• Activity
Whichever lines of the entries hold the word "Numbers" should be identified and copied.

• Task data
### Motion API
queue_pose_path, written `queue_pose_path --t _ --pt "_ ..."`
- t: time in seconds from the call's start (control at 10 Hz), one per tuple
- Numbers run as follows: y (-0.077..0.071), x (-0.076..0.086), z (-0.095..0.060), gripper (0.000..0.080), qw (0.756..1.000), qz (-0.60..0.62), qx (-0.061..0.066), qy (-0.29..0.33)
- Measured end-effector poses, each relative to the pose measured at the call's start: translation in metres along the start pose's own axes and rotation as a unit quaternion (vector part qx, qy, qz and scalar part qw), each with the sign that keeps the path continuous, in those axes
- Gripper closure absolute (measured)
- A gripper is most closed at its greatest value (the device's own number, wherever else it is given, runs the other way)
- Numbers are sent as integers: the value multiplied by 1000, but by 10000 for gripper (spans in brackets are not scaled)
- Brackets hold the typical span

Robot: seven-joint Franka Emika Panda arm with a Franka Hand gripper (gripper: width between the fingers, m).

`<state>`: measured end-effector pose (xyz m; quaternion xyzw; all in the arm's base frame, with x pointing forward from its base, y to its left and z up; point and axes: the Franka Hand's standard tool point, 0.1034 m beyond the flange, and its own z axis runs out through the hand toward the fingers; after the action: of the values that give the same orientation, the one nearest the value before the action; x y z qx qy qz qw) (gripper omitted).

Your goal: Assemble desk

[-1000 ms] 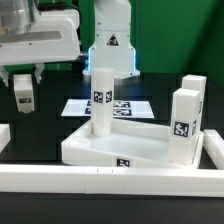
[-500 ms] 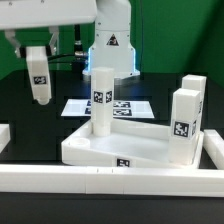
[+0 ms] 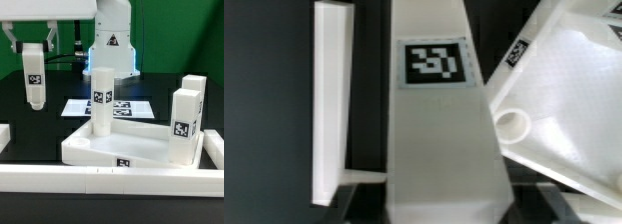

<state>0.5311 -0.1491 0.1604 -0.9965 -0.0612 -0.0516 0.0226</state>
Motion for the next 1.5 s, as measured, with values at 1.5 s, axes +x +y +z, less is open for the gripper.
queue_pose_path --t 1.5 --pt "-47 63 -11 509 989 23 -33 143"
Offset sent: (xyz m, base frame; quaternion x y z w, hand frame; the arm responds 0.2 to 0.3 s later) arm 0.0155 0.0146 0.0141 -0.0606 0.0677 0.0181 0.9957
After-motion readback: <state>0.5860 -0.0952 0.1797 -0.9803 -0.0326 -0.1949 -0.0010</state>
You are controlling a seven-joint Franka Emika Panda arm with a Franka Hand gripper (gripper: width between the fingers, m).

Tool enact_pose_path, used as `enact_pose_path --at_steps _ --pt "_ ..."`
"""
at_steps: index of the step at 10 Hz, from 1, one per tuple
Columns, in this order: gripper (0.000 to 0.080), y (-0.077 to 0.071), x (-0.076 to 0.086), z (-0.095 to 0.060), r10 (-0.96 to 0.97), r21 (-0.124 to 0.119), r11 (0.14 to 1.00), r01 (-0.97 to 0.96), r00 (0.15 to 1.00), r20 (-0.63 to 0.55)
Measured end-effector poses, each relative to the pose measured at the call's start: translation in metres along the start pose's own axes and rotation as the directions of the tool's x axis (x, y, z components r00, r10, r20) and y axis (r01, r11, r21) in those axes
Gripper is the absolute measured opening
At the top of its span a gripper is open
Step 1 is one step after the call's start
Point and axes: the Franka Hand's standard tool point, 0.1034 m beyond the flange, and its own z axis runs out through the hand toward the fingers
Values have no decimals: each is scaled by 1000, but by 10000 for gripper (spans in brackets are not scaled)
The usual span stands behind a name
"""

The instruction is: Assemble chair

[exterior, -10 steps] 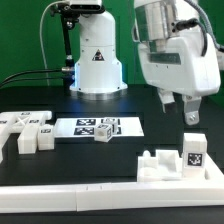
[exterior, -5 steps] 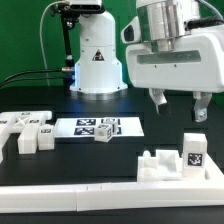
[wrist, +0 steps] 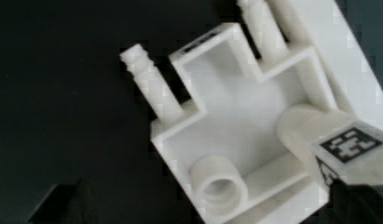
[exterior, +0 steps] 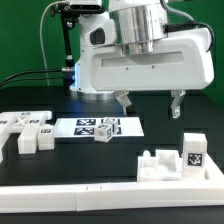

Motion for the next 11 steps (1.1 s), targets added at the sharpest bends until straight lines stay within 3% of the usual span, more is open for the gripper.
enact_pose_path --at_steps 4,7,8,9,11 --pt "649 6 2 1 -159 -3 987 159 987 4" --pt "649 52 8 6 -182 -54 981 185 981 61" --pt "649 57 18 3 -174 -52 983 175 985 21" --pt "649 59 20 4 -173 -47 984 172 985 -22" --pt "649 59 16 6 -176 -49 983 175 984 -3"
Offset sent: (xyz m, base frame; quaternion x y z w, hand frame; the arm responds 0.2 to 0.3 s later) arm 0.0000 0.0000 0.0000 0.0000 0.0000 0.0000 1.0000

• Written solution
- Numbers run as follows: y (-0.077..0.071), x (-0.076..0.086), z (-0.095..0.060), gripper (0.000..0.080), qw (0.756..1.000), qz (-0.60..0.62), qx (-0.061..0.066), qy (-0.29..0.33)
- Numbers are sent as integers: the value multiplied by 1000, but by 10000 for gripper (spans in brackets are not scaled)

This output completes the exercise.